▶ _WORK TASK_
Write the data out again exactly, dropping any images it holds.
○ ○ ○ ○ ○
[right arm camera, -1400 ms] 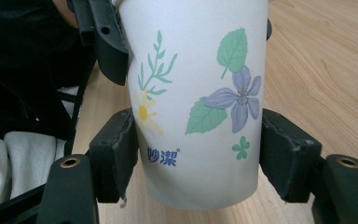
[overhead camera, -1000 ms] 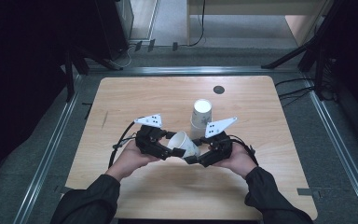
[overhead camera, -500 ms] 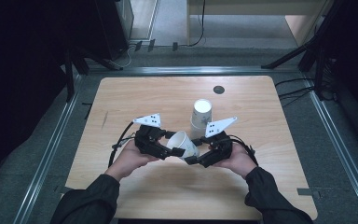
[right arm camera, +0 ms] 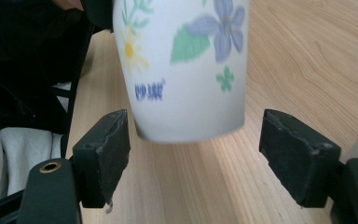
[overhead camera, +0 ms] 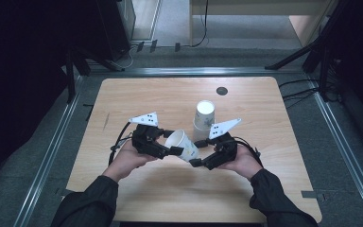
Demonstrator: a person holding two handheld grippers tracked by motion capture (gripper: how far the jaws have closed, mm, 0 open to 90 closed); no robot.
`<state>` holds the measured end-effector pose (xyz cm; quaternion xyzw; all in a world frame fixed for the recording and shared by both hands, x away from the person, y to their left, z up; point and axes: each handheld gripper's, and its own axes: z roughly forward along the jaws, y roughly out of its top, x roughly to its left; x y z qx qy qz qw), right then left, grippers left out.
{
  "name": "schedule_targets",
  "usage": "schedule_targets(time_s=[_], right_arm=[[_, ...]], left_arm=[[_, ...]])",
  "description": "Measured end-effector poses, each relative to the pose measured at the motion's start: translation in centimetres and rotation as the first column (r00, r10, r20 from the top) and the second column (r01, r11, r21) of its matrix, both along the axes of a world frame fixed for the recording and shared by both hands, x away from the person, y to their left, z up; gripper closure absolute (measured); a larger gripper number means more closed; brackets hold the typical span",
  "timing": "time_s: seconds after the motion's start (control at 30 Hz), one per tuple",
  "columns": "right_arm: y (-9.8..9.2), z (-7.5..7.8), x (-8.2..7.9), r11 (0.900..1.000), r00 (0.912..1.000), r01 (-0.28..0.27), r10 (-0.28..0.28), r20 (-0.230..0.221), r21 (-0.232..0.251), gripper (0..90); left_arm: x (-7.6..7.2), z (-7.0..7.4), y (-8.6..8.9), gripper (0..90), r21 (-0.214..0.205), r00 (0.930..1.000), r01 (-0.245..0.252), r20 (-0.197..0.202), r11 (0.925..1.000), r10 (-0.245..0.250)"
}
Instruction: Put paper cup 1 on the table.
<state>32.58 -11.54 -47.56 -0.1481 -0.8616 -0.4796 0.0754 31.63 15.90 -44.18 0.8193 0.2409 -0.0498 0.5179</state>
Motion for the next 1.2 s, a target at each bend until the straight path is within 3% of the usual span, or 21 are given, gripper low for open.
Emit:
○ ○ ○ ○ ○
▶ _ANSWER FOR THE TASK_
[right arm camera, -1400 ms] 
[overhead camera, -1000 ms] 
[overhead camera, -500 ms] 
[right arm camera, +0 ms] 
[overhead camera, +0 ms] 
Demonstrator: a person holding two handheld grippers tracked by motion capture (gripper: how far the jaws have closed, mm, 0 open to 90 closed); no robot.
`<state>` holds the measured end-effector pose (xyz cm; quaternion xyzw; all in a world frame fixed for the recording and shared by both hands, x away from the person, y to their left, z up; point and axes: each handheld gripper's, and its own axes: z roughly forward along the jaws, y roughly out of its top, x roughly to its left; x y z qx qy qz qw), right then left, grippers left out.
{
  "name": "schedule_targets",
  "usage": "schedule_targets(time_s=[_], right_arm=[[_, ...]], left_arm=[[_, ...]])",
  "description": "Measured end-effector poses, each relative to the pose measured at the motion's start: translation in centimetres and rotation as the first column (r00, r10, r20 from the top) and the second column (r01, r11, r21) of its matrix, both along the axes of a world frame fixed for the recording and shared by both hands, x away from the person, y to their left, z up; gripper closure absolute (measured); a larger gripper number means more closed; brackets hold the typical span",
  "timing": "time_s: seconds after the motion's start (control at 30 Hz), one per tuple",
  "columns": "right_arm: y (-9.8..9.2), z (-7.5..7.8), x (-8.2..7.9), r11 (0.900..1.000), r00 (0.912..1.000), r01 (-0.28..0.27), r10 (-0.28..0.28), r20 (-0.230..0.221), r21 (-0.232..0.251), gripper (0..90); left_arm: x (-7.6..7.2), z (-7.0..7.4), y (-8.6..8.9), gripper (0..90), r21 (-0.214..0.205), r00 (0.930..1.000), r01 (-0.245..0.252), r20 (-0.197..0.202), r11 (0.925..1.000), r10 (-0.245..0.250)"
}
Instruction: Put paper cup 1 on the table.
<state>32.58 -11.54 -47.56 -0.1481 -0.8616 -0.4796 0.0754 31.63 15.90 -44.18 0.8193 0.2409 -0.0498 0.5179</state>
Motion for the next 1.2 s, a target at each bend until the straight path is within 3% of the usual span, or 21 are given, gripper low for open.
Emit:

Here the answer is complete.